The Keweenaw Peninsula and Isle Royale, formed by the Midcontinent Rift System, are the only sites in the United States with evidence of prehistoric aboriginal mining of copper. Artifacts made from this copper by these ancient indigenous people were traded as far south as present-day Alabama. These areas are also the unique location where chlorastrolite, the state gem of Michigan, can be found."

If you like a beach but hate sand and like an endless stretch of water out in front of you but hate salt, here you will find a beach to please you.

We talked to a young woman who was moving from here to Salem, Oregon, and she was going to miss Lake Superior. She didn't think the Pacific Ocean was a good alternative. What she said about the ocean: "You don't know what's in it." Ha ha. Lake Superior is very clear, and you can see down to the rocks and pebbles on the bottom. If anything was swimming near you, you'd see it. But you know there are no sharks. And when you come out of the water, you feel as though you've taken a bath, not as though you need one.

Jersey Fled said...

Fun fact of the day:

Jeep customers have historically skewed toward lower credit scores, analysts say, and many of those buyers have been pushed out of the current new-car market. At the end of May, Jeep buyers who took out a car loan had an average rate of 8.5%, higher than at competitors such as Ford and Toyota, according to Cox data.

“They had a high percentage of subprime buyers, and those have gone away,” said Michelle Krebs, a Cox analyst. Stellantis said it had no comment on its percentage of subprime customers.
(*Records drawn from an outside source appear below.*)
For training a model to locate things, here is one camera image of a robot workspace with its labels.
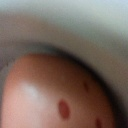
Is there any cream pot with pink food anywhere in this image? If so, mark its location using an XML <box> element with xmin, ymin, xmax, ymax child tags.
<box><xmin>0</xmin><ymin>0</ymin><xmax>128</xmax><ymax>128</ymax></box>

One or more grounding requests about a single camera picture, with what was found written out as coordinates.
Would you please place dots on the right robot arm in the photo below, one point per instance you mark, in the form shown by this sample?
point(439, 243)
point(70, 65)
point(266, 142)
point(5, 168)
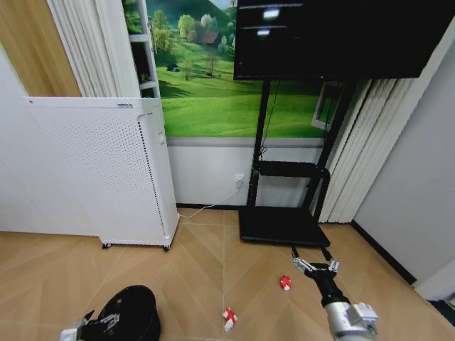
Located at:
point(343, 321)

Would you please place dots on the white perforated air purifier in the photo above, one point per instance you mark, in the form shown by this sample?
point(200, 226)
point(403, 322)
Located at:
point(106, 170)

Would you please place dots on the black round trash bin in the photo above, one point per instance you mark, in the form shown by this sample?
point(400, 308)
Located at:
point(136, 312)

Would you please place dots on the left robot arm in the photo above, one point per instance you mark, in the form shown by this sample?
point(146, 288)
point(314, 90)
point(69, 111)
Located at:
point(70, 334)

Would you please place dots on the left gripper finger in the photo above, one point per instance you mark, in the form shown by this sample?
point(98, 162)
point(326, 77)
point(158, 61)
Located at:
point(109, 320)
point(89, 315)

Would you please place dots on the white shelf frame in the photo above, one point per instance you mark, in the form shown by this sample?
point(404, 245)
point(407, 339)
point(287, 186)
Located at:
point(147, 53)

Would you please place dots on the green landscape wall mural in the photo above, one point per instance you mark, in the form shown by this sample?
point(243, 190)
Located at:
point(206, 89)

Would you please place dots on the white wall power outlet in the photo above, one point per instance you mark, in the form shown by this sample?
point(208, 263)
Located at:
point(240, 177)

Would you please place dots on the white pleated curtain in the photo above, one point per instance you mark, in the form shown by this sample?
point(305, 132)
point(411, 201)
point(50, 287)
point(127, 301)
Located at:
point(359, 152)
point(96, 46)

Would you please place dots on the black television floor stand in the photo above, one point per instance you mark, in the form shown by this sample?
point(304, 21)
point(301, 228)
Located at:
point(284, 227)

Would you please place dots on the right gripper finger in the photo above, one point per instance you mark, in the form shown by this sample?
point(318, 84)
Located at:
point(334, 265)
point(301, 265)

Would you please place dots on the black television screen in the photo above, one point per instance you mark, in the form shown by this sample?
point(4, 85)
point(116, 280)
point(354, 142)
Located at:
point(337, 39)

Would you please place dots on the red white crumpled wrapper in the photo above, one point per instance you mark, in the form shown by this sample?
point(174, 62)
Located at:
point(229, 318)
point(286, 282)

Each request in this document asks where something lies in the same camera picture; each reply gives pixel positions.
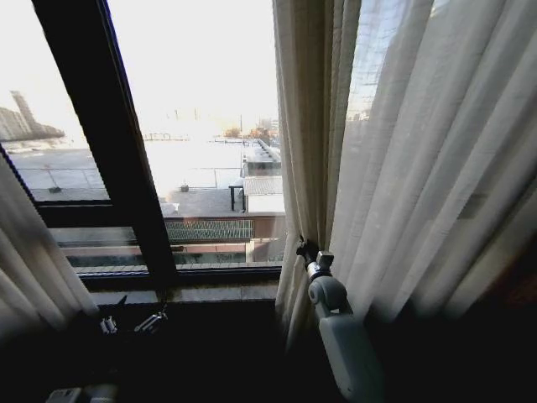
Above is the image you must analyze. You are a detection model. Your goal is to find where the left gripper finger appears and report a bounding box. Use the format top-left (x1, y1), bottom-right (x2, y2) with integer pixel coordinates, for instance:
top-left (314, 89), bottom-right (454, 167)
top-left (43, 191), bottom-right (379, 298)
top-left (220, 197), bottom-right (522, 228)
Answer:
top-left (133, 302), bottom-right (170, 334)
top-left (99, 295), bottom-right (128, 336)

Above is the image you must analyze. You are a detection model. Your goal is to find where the white sheer curtain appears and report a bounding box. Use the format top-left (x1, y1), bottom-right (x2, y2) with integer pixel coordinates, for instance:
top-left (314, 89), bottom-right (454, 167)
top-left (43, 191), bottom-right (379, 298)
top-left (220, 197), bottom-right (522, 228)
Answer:
top-left (0, 144), bottom-right (101, 337)
top-left (271, 0), bottom-right (537, 352)

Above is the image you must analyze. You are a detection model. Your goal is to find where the tall grey building outside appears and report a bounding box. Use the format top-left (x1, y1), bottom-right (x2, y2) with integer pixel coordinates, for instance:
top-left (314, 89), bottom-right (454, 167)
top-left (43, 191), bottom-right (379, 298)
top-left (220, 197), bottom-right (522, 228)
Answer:
top-left (0, 89), bottom-right (66, 143)

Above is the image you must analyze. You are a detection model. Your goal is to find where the white-roofed rooftop building outside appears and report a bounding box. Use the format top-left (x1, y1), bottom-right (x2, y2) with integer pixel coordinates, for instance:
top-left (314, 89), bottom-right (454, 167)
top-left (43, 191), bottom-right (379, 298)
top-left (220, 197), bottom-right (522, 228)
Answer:
top-left (227, 139), bottom-right (287, 216)

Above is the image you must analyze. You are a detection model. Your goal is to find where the black window frame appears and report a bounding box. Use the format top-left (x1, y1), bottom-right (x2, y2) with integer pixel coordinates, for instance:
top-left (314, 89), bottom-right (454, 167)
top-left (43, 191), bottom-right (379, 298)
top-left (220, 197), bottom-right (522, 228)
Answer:
top-left (31, 0), bottom-right (287, 291)

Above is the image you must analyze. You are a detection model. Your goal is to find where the stone window sill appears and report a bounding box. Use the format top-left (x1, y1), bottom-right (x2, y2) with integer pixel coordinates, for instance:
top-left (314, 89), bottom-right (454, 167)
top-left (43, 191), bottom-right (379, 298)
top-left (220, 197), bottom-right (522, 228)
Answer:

The average price for a new Jeep Cherokee is $91,000.

Reference: Jalopnik

iowan2 said...

Great comments from all the geologists. By training or avocation. This is how I pick up much of my walking around knowledge. Paying attention to people the know the subject. I barely abled to ask a decent question.

Iman said...

He was getting his rocks off even then, Wendybar!

Iman said...

He was getting his rocks off even then, Wendybar!

Mr. Forward said...

I'll second the Jam Pot. The most delightful monks since Robin Hood. The magical mystery tour may have started with the delicious giant jam brownie we purchased there or it may be all that copper surrounded by the worlds largest fresh water lake like a natural lightning rod. Random characters kept popping up ominously asking if we "had been to the mine". I suspect that's where they keep the aliens. Or Bigfoot's winter home.

Narr said...

Great pix, and awesomely knowledgeable comments. Makes me want to read some John McPhee.

Chest Rockwell said...

I stayed a year up there back in the 90's

That was a long winter!

gilbar said...

madAsHell said...
Campering? Is that the same as Glamping?

by Campering i meant: sleeping in a Camper, as opposed to Camping, which is sleeping on the ground (possibly inside a tent).

Mikey NTH said...

Very pretty area, and very wild still.

Mikey NTH said...

Back in the summer between eighth and ninth grade I took a summer youth program out of Michigan Tech. We spent a week bicycling the Keewenaw, looking at the biology and geology. Very interesting, got to tour an old mine, the Delaware Mine, went through Copper Harbor, Eagle River, Eagle Harbor. Camped every night. I used the ten speed bike I bought from Sears with my paperroute money. Flew up to Houghton from Detroit Metro on Rrpublic Airlines.
I still have the small piece of native copper I found in the spoils pile of an old mine.

Mikey NTH said...

The next year I spent two weeks on the campus for an aviation course taught by one of the professors who had been an air force pilot. Stayed on campus then but we had some field trips to the Calumet radar station and to K.I. Sawyer AFB, which was a SAC base. Got to go through a B-52.